Jacinto Peynado

Jacinto Peynado

PEDRO GIL ITURBIDES
Don Enrique Peynado Soler tuvo siempre una posición contradictoria respecto de la actividad política de su hijo Jacinto Bienvenido. Deseaba que llegase a la Presidencia de la República para seguir los pasos del abuelo de éste, padre de aquél, que lo fue para el período 1938/1942. El abuelo de Jacinto falleció a mitad de ese ejercicio gubernativo, habiendo sido sucedido por su Vicepresidente, el Lic. Manuel de Jesús Troncoso de la Concha.

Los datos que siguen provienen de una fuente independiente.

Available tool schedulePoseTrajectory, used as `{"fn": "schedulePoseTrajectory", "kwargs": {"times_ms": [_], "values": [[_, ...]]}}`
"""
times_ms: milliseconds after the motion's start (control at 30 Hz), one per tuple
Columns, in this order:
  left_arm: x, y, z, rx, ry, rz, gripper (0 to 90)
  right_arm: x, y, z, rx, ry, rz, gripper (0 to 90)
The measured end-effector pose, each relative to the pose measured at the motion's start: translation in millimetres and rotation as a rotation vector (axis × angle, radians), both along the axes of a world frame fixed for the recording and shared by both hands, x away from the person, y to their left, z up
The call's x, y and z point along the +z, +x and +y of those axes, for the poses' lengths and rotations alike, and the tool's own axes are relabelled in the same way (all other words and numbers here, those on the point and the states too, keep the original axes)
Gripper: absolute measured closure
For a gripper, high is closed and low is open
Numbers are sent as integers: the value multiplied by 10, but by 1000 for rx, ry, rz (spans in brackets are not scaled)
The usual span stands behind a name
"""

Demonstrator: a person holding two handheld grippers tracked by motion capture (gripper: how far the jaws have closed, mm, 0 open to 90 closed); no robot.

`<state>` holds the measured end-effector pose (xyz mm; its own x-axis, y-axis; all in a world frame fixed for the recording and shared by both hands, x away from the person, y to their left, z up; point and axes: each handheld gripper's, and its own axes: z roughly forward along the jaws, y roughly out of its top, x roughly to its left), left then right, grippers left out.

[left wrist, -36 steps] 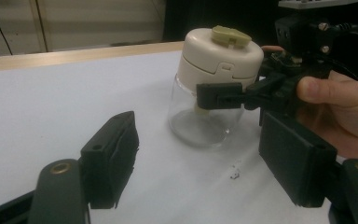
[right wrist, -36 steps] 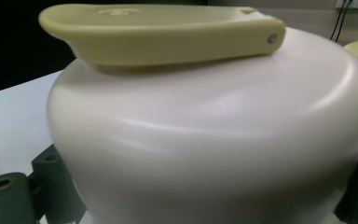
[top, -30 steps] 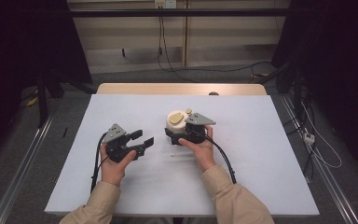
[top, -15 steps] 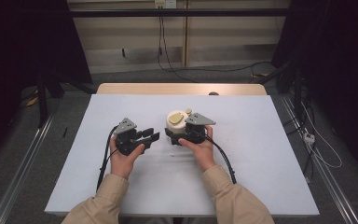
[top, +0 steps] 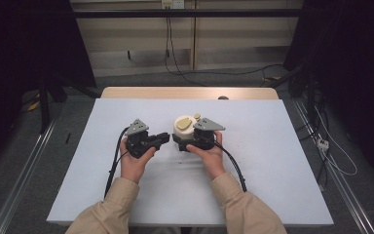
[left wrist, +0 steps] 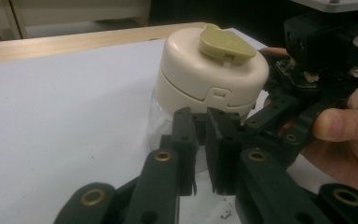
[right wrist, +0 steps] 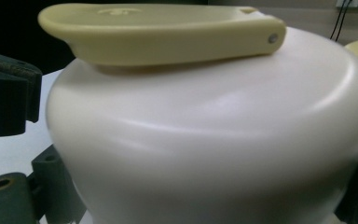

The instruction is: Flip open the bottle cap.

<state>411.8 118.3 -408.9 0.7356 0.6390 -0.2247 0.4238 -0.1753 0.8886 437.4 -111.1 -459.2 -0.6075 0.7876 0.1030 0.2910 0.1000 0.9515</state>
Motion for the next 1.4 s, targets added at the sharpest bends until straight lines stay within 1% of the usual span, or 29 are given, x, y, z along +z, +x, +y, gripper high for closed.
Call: {"fn": "schedulePoseTrajectory", "kwargs": {"times_ms": [67, 233, 300, 433, 533, 600, 667, 700, 800, 933, 1033, 1167, 1233, 1300, 1367, 1400], "values": [[-3, 10, -3, -1, 7, 3, 851, -1, 1, -1, 1, 1, 0, 66], [-6, 31, -16, -7, 2, 8, 899, -1, 1, -1, 1, 1, 0, 66], [11, 37, -33, -14, 14, 4, 900, -1, 0, -1, 0, 0, 0, 66], [70, 54, -78, -28, 16, 1, 900, 0, 0, 0, 0, 0, 0, 66], [104, 81, -101, -32, 18, 8, 900, 0, 0, 0, 0, 0, 0, 66], [123, 93, -124, -33, 37, 10, 900, 0, 0, 0, 0, 0, 0, 66], [142, 102, -145, -38, 37, 11, 900, 0, 0, 0, 0, 0, 0, 66], [155, 107, -153, -36, 48, 9, 900, -1, 1, -1, 2, 1, 0, 66], [175, 117, -184, -38, 51, 11, 900, -1, 0, -1, 1, 0, 0, 66], [184, 130, -215, -34, 68, 8, 900, 0, -1, 0, 1, 0, 0, 66], [190, 134, -232, -36, 75, 8, 900, 0, -1, 0, 1, -1, 0, 66], [201, 145, -228, -31, 70, 15, 900, 0, 0, 0, 1, -1, 0, 66], [209, 148, -229, -32, 67, 11, 900, 0, -1, 1, 0, -1, 0, 66], [220, 149, -238, -37, 73, 8, 900, 0, -1, 0, 0, -1, 0, 66], [228, 148, -249, -40, 66, 1, 900, 0, 0, 0, 1, -1, 0, 66], [237, 148, -252, -38, 76, 2, 900, 0, 0, 0, 0, -1, 0, 66]]}}
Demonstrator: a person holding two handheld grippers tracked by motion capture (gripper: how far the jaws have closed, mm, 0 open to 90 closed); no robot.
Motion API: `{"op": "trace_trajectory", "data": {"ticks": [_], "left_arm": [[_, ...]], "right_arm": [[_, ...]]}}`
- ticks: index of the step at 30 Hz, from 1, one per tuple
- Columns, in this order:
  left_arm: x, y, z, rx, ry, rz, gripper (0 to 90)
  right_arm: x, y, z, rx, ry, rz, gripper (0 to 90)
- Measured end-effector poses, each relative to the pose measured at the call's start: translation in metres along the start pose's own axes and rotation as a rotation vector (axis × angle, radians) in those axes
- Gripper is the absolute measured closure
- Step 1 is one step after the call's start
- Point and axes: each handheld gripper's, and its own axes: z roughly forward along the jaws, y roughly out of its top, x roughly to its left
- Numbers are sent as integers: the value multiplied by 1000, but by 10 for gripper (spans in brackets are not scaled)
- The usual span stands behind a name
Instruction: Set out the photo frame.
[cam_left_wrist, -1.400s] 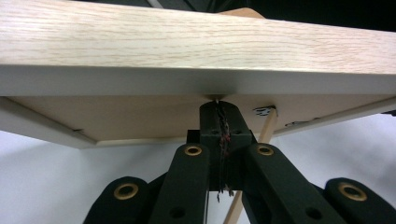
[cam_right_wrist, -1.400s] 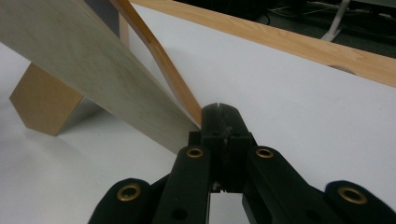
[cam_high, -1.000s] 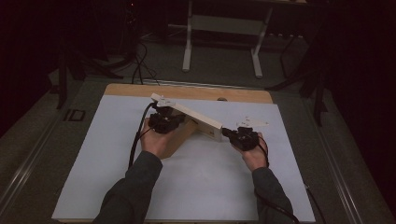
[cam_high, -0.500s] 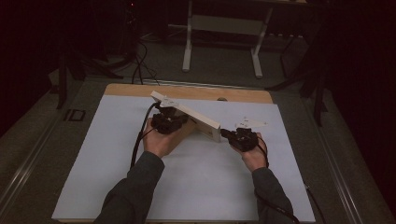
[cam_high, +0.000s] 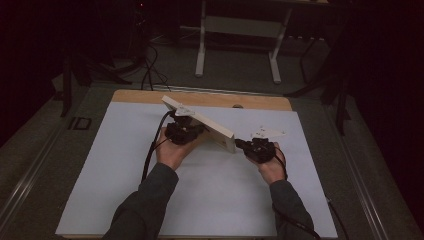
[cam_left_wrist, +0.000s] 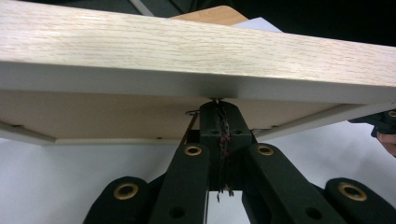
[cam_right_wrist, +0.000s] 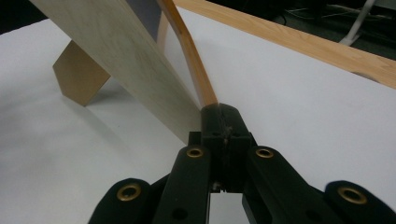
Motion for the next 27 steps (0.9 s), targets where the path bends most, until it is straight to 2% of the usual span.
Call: {"op": "trace_trajectory", "data": {"ticks": [14, 27], "left_arm": [[3, 0, -1, 6, -5, 0, 900], [4, -1, 0, 5, -14, 4, 900]], "right_arm": [[6, 2, 0, 5, 21, -23, 899], [18, 6, 2, 8, 79, -59, 899]]}}
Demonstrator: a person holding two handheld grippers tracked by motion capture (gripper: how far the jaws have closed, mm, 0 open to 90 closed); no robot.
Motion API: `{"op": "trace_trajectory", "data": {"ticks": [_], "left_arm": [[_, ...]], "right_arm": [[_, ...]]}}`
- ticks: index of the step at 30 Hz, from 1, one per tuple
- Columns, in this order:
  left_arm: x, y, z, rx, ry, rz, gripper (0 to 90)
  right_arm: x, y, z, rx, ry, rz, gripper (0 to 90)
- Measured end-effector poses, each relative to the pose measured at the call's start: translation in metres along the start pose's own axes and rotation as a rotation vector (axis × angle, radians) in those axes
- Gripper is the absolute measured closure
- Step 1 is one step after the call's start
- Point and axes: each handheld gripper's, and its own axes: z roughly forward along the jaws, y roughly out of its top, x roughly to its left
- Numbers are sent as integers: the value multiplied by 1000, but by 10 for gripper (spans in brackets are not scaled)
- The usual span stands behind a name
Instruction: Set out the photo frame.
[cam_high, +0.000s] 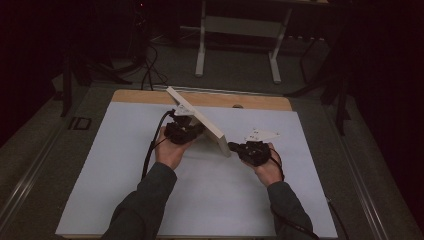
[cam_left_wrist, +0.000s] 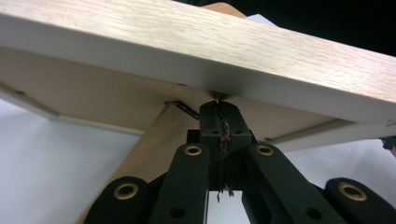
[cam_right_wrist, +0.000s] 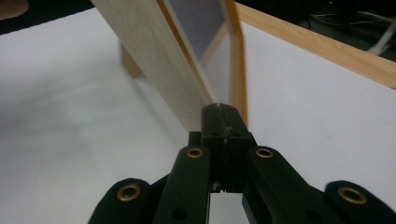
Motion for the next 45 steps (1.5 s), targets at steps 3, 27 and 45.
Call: {"op": "trace_trajectory", "data": {"ticks": [3, 27, 45], "left_arm": [[1, 0, -1, -8, -2, 3, 900], [9, -3, -2, 7, -58, 10, 900], [5, -3, 3, 28, -87, 47, 896]], "right_arm": [[5, 2, 2, 2, 20, -10, 899], [21, 8, 7, 9, 70, -53, 899], [30, 8, 10, 61, 94, -132, 897]]}}
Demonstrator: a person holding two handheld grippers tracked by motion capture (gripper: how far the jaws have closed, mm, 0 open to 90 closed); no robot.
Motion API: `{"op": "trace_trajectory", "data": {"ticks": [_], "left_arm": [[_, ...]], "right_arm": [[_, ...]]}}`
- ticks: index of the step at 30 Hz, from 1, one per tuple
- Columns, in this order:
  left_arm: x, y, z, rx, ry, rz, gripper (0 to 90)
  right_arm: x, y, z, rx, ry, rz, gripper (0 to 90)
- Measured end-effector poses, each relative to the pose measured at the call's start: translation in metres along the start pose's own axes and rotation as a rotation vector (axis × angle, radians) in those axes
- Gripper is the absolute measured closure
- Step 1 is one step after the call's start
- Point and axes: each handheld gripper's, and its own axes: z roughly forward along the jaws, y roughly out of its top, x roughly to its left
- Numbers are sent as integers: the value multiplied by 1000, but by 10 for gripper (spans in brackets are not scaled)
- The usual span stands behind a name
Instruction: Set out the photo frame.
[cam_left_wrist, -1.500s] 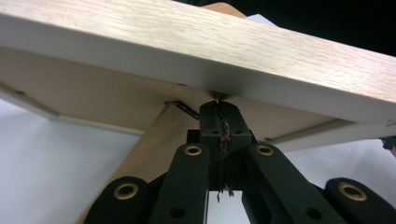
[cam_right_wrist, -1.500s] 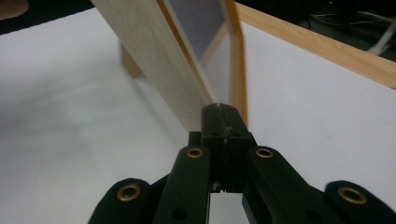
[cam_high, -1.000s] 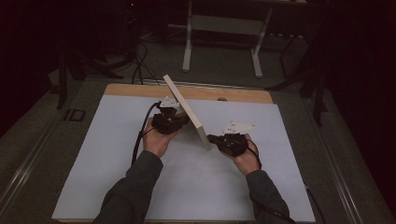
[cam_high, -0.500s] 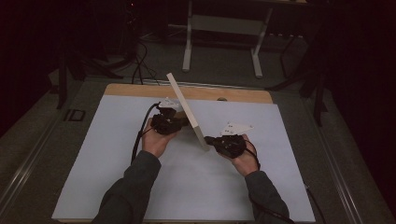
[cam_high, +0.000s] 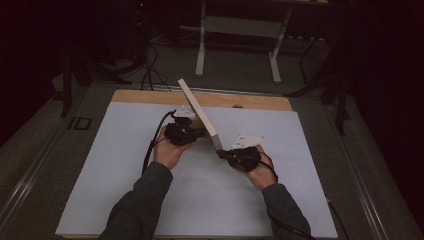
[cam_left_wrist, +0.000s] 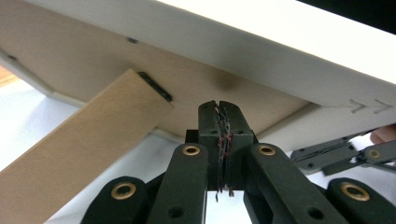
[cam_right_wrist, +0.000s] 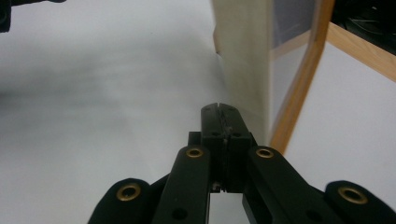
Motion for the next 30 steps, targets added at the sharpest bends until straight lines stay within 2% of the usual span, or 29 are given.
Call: {"op": "trace_trajectory", "data": {"ticks": [4, 9, 10, 14, 20, 30], "left_arm": [[4, 1, -1, -2, 22, -21, 896], [11, 3, -2, -19, 42, -74, 898], [11, 3, -2, -18, 43, -78, 898], [11, 6, 0, -14, 49, -78, 899], [10, 10, 3, -10, 56, -77, 900], [15, 8, 10, 23, 62, -72, 900]], "right_arm": [[-5, -4, -8, -6, -15, 10, 898], [-15, -2, -11, -34, -65, 47, 898], [-17, 1, -9, -40, -86, 59, 898], [-20, 6, -6, -47, -106, 72, 899], [-23, 16, 1, -73, -91, 110, 898], [-25, 20, 7, -82, -50, 132, 898]]}}
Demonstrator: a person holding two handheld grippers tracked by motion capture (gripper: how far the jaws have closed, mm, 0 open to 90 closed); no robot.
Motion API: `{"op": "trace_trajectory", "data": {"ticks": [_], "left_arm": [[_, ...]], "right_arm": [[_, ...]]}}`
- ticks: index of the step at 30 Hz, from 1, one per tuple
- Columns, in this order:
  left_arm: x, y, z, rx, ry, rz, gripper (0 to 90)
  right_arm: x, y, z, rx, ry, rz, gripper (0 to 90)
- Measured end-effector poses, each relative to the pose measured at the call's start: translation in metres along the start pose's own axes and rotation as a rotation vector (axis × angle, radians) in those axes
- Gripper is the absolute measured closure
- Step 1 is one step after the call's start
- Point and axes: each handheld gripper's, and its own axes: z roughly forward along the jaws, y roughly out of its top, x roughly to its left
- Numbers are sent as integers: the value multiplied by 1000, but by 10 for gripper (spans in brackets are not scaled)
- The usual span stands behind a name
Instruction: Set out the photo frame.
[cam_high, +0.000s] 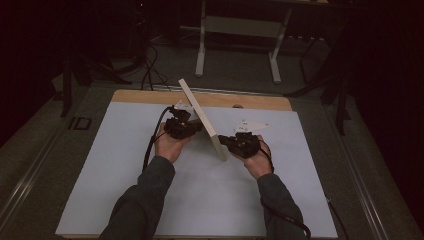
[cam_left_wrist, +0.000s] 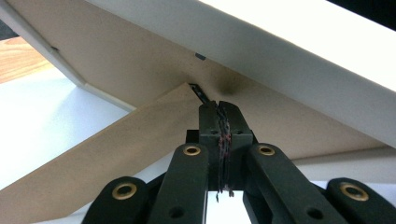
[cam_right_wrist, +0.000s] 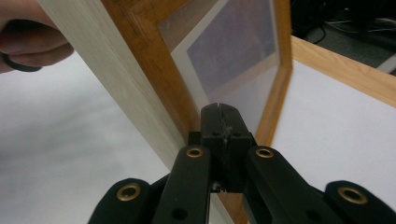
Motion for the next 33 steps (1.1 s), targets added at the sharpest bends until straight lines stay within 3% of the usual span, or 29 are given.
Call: {"op": "trace_trajectory", "data": {"ticks": [11, 16, 21, 25, 33], "left_arm": [[1, -2, 3, 21, -3, 7, 900], [5, -6, 1, -1, -51, -8, 900], [5, -7, -2, -1, -67, 7, 900], [11, -10, -1, -12, -120, -19, 900], [13, -13, -4, -10, -147, -4, 900]], "right_arm": [[13, 3, 6, 20, 50, -34, 899], [19, 4, 6, 20, 70, -52, 899], [21, 3, 5, 22, 75, -54, 898], [23, 3, 4, 23, 89, -57, 899], [29, 4, 7, 25, 112, -68, 899]]}}
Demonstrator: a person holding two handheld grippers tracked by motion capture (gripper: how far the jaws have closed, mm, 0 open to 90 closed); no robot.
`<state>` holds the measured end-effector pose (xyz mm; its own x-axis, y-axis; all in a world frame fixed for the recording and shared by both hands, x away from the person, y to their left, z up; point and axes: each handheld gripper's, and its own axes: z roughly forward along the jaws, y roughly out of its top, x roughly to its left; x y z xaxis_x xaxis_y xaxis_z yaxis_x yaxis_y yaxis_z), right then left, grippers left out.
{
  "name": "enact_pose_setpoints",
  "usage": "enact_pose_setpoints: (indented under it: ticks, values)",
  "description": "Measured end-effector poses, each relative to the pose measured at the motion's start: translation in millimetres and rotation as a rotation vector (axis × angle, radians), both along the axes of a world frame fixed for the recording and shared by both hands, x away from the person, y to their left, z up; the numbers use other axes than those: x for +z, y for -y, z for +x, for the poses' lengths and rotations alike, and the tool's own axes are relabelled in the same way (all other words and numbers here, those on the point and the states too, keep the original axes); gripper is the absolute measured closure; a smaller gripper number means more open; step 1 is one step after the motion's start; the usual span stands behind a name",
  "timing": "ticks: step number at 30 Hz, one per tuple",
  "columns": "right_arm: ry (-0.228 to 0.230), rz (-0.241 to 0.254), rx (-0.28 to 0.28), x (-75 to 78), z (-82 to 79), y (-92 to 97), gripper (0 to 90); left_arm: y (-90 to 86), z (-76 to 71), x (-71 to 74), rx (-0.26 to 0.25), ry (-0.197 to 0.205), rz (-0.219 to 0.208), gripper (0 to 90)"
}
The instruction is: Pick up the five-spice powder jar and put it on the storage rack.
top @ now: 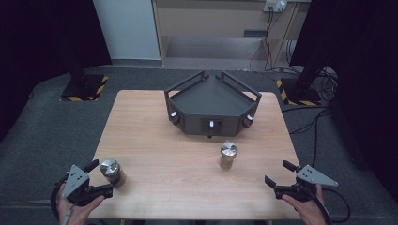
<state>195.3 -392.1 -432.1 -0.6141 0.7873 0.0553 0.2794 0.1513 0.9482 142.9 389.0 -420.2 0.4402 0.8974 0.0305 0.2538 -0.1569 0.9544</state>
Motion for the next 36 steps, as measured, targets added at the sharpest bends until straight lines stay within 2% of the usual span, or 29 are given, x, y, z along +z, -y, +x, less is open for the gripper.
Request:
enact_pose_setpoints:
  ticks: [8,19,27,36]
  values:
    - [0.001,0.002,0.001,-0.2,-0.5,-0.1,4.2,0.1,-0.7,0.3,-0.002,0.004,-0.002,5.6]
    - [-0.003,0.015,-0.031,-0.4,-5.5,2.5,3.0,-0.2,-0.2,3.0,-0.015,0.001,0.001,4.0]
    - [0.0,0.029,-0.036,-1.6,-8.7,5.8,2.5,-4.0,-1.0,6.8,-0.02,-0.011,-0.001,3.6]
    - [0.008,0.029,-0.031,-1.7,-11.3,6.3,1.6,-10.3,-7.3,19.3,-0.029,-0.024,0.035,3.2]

Jacinto había optado a la candidatura a Senador por el Distrito Nacional en las elecciones de 1982, por el partido Acción Constitucional. Durante el proceso mismo también fue propuesto por el Partido Reformista. Se había inoculado de un virus que nos afecta a todos los dominicanos desde los orígenes de nuestra nacionalidad. En lo adelante, ya no podría desprenderse de este germen.

Poco después de que fueran celebrados los comicios, sin que alcanzase ser elegido, su padre nos llamó a la Cámara de Cuentas de la República. Lo había hecho con frecuencia, pero ahora la excusa era que deseaba que le imprimiésemos unos materiales de la empresa importadora de vehículos que presidía. Cuando acudimos a su oficina nos entregó un documento. Le explicamos que no teníamos imprenta.

Años atrás, cuando su empresa fue abierta en la avenida San Martín cerca de la esquina Máximo Gómez, le habíamos impreso unos formularios. Posteriormente dejamos de prestarle estos servicios. Nuestra extrañeza fue enorme, pero posiblemente la de don Enrique fue mayor al explicarle que no teníamos imprenta. Siempre he pensado -y esta elucubración la he sostenido al hablar del tema- que don Enrique no deseaba la prestación del servicio sino escuchar que la política se tragó ese negocio.

Dirigiéndose entonces a Ignacio González y otros de sus amigos, junto a los que me había recibido, dijo enfático que había advertido a su hijo que esto podría ocurrirle. A lo largo de los años dividió sus emociones entre el deseo de que el hijo fuera lo que había sido el propio padre de don Enrique, y su anhelo de que no fuera esquilmado en el intento.

Cuanto asevero a continuación no lo oí nunca de sus labios, pero me lo han referido amigos comunes, que, a su vez, han escuchado el relato que escribo. Ya enfermo, pero aún activo y al frente de sus negocios, don Enrique llamó a sus hijos para advertirlos que no permitiesen que el financiamiento a las actividades políticas, perturbasen el desempeño de los negocios. Pero Jacinto seguía imperturbable en un derrotero que se trazó cuando, hacia su elección como Senador por el Distrito Nacional en 1986, se había vuelto un ente de servicio social.

Aquello comenzó desde que en 1983, por sugerencia de Guaroa Liranzo, se incorporó a la comisión de cedulación del Partido Reformista. El Dr. Joaquín Balaguer nos había encargado esa comisión que, en principio, rechazamos debido a las exigencias económicas de un encargo de esta naturaleza. Lo comentamos con Guaroa, quien, sin titubeos nos dijo «¡esa es la oportunidad de mi compadre Jacinto!». Nos tocó, por instrucciones de Guaroa, sugerírselo a Balaguer, quien aceptó que Jacinto se hiciese cargo de esa labor al saber que destinaría una suma millonaria a esa encomienda.

En forma paralela sacó camiones tanqueros para el reparto de agua, compactadores para recoger desperdicios allí a donde no llegaba el servicio municipal, ambulancias para asistir enfermos en barrios pobres, y muchos otros servicios similares. Todo ello, por supuesto, a costa de su fortuna, sin que atendiese los reclamos de su padre.

La política en la República Dominicana se ha practicado siempre como un instrumento para esquilmar al fisco, y por ende, al pueblo. De tarde en tarde ha surgido uno que otro elemento que no lo ha hecho. De ordinario estos políticos han sido alejados del quehacer partidario, y casi siempre, ganaron el desprecio de la clase política. En su caso, además, Jacinto carecía del carácter para un ejercicio en el que se precisa de moderación del ánimo. Cubrió esa falta con un inusual desprendimiento, que dislocó los negocios de su familia.

Al bajar a la tierra que lo vio nacer, al menos, se le reconoce esta característica, aún por aquellos que le adversaron en ajetreos como éstos, tan llenos de ingratitudes.